Como a todos los reyes, a Creonte no le gusta que lo desafíen.
—¡Joven terca! Me veo obligado a condenarte a muerte...
—Prefiero morir en paz antes que vivir sin haber cumplido con mi
deber. Cuídate, tío: ¡has violado otras leyes, teme la cólera de quienes las
han dictado!
Cuando atravieso las calles de Tebas, encadenada, sorprendo a mi
alrededor murmullos de admiración y de piedad. Para mi gran asombro, soy más
una heroína que una condenada.
Mi prisión se encuentra un poco apartada de la ciudad; es una gruta en
el acantilado. Antes de entrar, abrazo a Ismene.
—Antígona —me afirma—, no voy a sobrevivir a tu muerte.

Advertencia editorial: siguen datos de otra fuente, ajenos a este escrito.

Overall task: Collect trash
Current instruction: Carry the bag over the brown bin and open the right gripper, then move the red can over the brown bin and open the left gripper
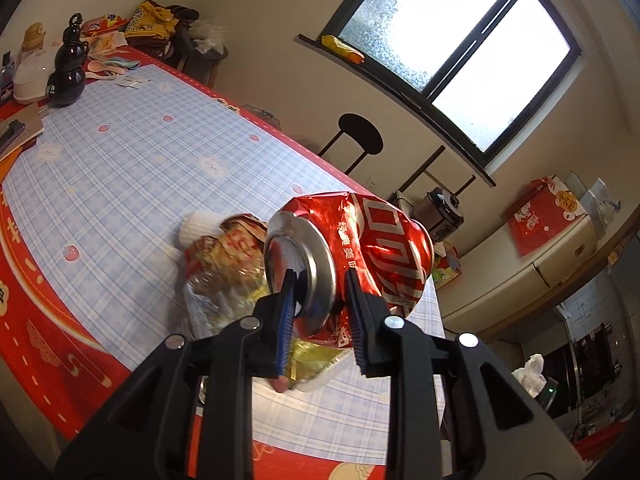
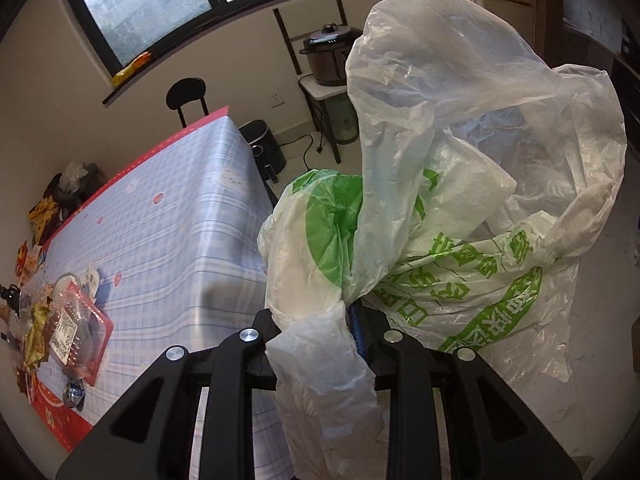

Por orden de Creonte, los soldados hacen rodar ante la entrada de la
caverna una enorme roca que la obstruye. Estoy sumergida en la oscuridad. Así
es, aquí voy a morir.
No esperaré que la sed y el hambre vengan a torturarme. Pondré fin a
mis días como lo hizo mi madre. Hades tendrá piedad de mí, lo sé. Mi sacrificio
servirá tal vez de ejemplo...
Espero que en el futuro haya otros como yo que sepan desafiar a los
reyes y comprender que su deber, a veces, es infringir la ley de los hombres.
Sófocles
es quien recoge este mito y lo hace tema de su tragedia homónima. También
Eurípides toma como asunto de algunas de sus tragedias la descendencia del
infortunado Edipo.
1
El combate
singular era el enfrentamiento entre los dos líderes de cada ejército. Cada uno
representaba a su ciudad y el que ganaba se consideraba vencedor.